文章比较系统地批驳了中国左派共产主义各反对派经过三个月争论得出的共同的“统一政纲”,着重揭露他们一贯反对共产国际和中国共产党,一贯对中国革命取消失败的态度和反革命本质,捍卫了中共六大的正确路线。
文章从以下几个主要方面批驳和揭露了取消派。
(一)关于大革命失败后中国革命的形势和中国革命的性质问题。
在此问题上取消派认为,1925年至1927年中国第二次革命失败以后,中国资产阶级民主革命已经终结,资产阶级已经取得政权,工农运动完全处于衰落状态,整个形势是“两个革命过渡时期”的反动阶段。
文章征引共产国际与中共六大予以批驳,认为大革命的失败是暂时的,造成大革命的一切经济政治问题,都没有得到解决,革命的形势不久会到来,所以说大革命失败后中国政治的形势是处在“两个浪潮之间”。
至于政权性质,“中国民族资产阶级自从叛变了中国革命之后,虽然也参加了地主与买办阶级的政权,但是政权的主要性质还是地主与买办阶级的。”
中国目前革命的性质“还是资产阶级的,因为过去革命所要解决的任务,现在还是没有解决,革命的动力是工人与广大的劳苦群众。”
“资产阶级的革命,可以是资产阶级领导的革命,也可以是无产阶级领导的革命”。
(二)关于革命的策略问题。
文章指明中国共产党在目前革命阶段为实现革命的民主的政纲而采取的策略是,“中国共产党要以革命,要以武装暴动来实现他的政纲。”
这是同取消派的策略根本对立的。
在取消派看来,“武装暴动,现在是绝对不需要的,因为中国‘第二次革命’已经终结,而第三次革命又远在将来!”
文章痛斥取消派:
“是彻头彻尾的国民党反革命统治的拥护者”;
揭露取消派的欺骗与叛卖策略,实际上就是:
当中国的工农群众为实现革命的民主的政纲“拿着武器起来暴动时”,取消派却说“现在没有无产阶级革命,没有无产阶级政权,现在你们还不能胜利,你们还用不着组织红军与苏维埃。

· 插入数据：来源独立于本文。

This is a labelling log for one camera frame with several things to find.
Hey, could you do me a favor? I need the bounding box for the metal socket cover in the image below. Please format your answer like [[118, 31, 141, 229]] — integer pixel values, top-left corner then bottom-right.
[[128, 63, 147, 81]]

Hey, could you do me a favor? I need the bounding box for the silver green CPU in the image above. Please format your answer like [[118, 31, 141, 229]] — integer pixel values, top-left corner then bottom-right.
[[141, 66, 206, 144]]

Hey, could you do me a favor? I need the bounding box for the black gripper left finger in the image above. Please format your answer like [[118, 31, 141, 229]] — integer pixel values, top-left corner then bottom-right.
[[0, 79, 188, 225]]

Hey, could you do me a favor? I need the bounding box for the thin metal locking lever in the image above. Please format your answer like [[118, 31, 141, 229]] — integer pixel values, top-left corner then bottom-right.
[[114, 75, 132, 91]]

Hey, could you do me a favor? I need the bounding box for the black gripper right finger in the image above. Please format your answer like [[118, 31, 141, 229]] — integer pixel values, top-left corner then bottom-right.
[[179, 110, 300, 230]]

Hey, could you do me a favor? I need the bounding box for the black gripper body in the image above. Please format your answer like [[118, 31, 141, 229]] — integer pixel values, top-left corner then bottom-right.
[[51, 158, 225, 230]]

你们还是等等罢,你们要等到国民党借外债复兴了中国的经济,再等到经济发生恐慌,等到重要的工业和政治中心的工人开始革命,等到了他们革命胜利之后,那时你们再来成立红军成立苏维埃罢。”
(三)关于取消派的性质。
取消派在“政纲”中标榜自己是共产国际中的“左派”,“是马克思列宁的革命传统之承继者”。
文章指出:
“政纲”确好证明,“取消派是脱离,惧怕,并反对工农群众的小资产阶级和知识分子的反革命的集团”。
他们“已经右到再不能右,右到公开的拥护地主资产阶级的国民党的统治,已经同改组派第三党的政纲,根本上没有什么大的区别。”

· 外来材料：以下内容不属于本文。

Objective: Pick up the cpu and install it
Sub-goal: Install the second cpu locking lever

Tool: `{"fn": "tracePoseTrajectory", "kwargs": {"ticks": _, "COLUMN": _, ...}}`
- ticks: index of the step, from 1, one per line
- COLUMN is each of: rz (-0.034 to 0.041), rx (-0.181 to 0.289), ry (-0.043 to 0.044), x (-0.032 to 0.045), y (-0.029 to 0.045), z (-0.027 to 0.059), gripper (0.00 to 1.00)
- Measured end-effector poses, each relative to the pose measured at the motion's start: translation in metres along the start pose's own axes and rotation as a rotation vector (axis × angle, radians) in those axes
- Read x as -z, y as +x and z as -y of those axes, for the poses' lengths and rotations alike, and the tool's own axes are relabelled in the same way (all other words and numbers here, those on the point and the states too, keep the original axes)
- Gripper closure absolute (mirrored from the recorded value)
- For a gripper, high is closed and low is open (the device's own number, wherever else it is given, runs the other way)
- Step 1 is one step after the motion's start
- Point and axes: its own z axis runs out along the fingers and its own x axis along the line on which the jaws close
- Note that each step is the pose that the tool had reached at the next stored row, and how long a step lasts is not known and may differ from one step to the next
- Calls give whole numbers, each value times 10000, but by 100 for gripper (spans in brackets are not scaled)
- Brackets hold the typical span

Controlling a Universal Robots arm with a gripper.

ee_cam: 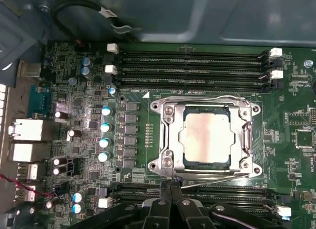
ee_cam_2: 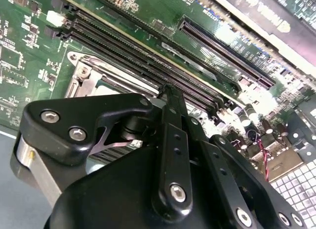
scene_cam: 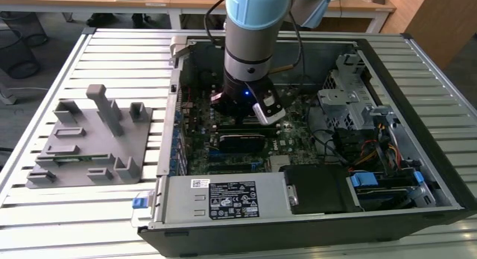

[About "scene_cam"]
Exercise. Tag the white stand foot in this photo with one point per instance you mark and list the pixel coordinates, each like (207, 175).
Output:
(7, 94)

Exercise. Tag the black graphics card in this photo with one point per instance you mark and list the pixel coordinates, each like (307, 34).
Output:
(243, 143)

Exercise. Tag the black open PC case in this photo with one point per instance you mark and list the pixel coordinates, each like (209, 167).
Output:
(261, 239)

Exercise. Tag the green RAM stick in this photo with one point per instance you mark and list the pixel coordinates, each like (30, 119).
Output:
(88, 158)

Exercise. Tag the hard disk in blue carrier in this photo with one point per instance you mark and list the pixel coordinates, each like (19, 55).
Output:
(364, 181)

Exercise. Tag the wooden cabinet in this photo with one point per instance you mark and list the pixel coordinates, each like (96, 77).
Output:
(440, 19)

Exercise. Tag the blue plastic latch tab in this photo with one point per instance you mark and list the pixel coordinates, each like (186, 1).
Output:
(418, 178)

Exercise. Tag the grey plastic parts rack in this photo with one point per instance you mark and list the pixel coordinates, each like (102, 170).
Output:
(96, 143)

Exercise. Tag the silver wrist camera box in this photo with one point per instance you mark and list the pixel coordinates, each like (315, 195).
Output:
(216, 98)

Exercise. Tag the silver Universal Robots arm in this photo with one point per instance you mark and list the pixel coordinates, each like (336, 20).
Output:
(247, 52)

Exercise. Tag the seated person dark legs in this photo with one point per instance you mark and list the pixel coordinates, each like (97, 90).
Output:
(141, 20)

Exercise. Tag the green motherboard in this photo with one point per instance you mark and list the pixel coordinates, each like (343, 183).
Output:
(299, 136)

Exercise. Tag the silver metal drive cage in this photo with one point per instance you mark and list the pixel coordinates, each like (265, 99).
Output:
(343, 102)

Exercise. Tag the black RAM slot row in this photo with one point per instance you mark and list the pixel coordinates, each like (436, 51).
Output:
(239, 129)

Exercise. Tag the silver power supply unit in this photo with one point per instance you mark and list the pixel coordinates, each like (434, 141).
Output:
(180, 203)

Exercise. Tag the silver finned heatsink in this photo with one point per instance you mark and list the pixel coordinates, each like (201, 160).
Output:
(280, 162)

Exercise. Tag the wooden desk white legs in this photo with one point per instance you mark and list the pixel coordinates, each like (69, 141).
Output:
(112, 3)

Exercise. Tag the blue case latch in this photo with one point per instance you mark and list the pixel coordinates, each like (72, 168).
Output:
(141, 202)

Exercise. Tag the black expansion slot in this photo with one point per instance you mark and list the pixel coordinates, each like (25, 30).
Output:
(232, 167)

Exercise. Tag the white wrist camera black faceplate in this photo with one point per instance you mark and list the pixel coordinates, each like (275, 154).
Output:
(271, 111)

同时,又指出中国取消派各派中陈独秀、彭述之等同托洛茨基主义者“不能完全相同”,他们只是“暂时的联合”,“这是一群没有军队的大将军的结合,他们的团结当然是不能长久的”。
而国际上的托洛茨基派,“实际只有几个全军已经覆没了的败将”。
文章预言:
“不是取消派取消中国革命,而是中国革命将取消取消派!”
文章在捍卫党的六大纲领的同时,显然也贯彻了当时共产国际对中国革命指导思想中的“左”的观点,如:
对中国革命的任务,规定“不但反对帝国主义,封建地主与买办阶级,而且也是反对民族资产阶级与乡村富农的”。
△1931年春
在上海领导成立“中国工人通讯社”(英文简称CWC)。
由李一氓代表中宣部召集林电岩(负责人)、童我愉、朱伯深、冯达举行成立会议。
1932年春季以后又有潘企之参加。CWC每周或十天发稿一次,中文为复写稿,英文为打印稿。
党中央1933年初迁往江西后,CWC仍坚持活动,直到1935年上海地下党遭大破坏时才停止发稿。
继林电岩后任该社负责人的是朱镜我、董维键、李少石。
△1931年同季
在上海兆丰公园会见丁玲。
丁玲希望到苏区去。
后经研究,要丁玲留在上海,主编左联的机关刊物《北斗》杂志。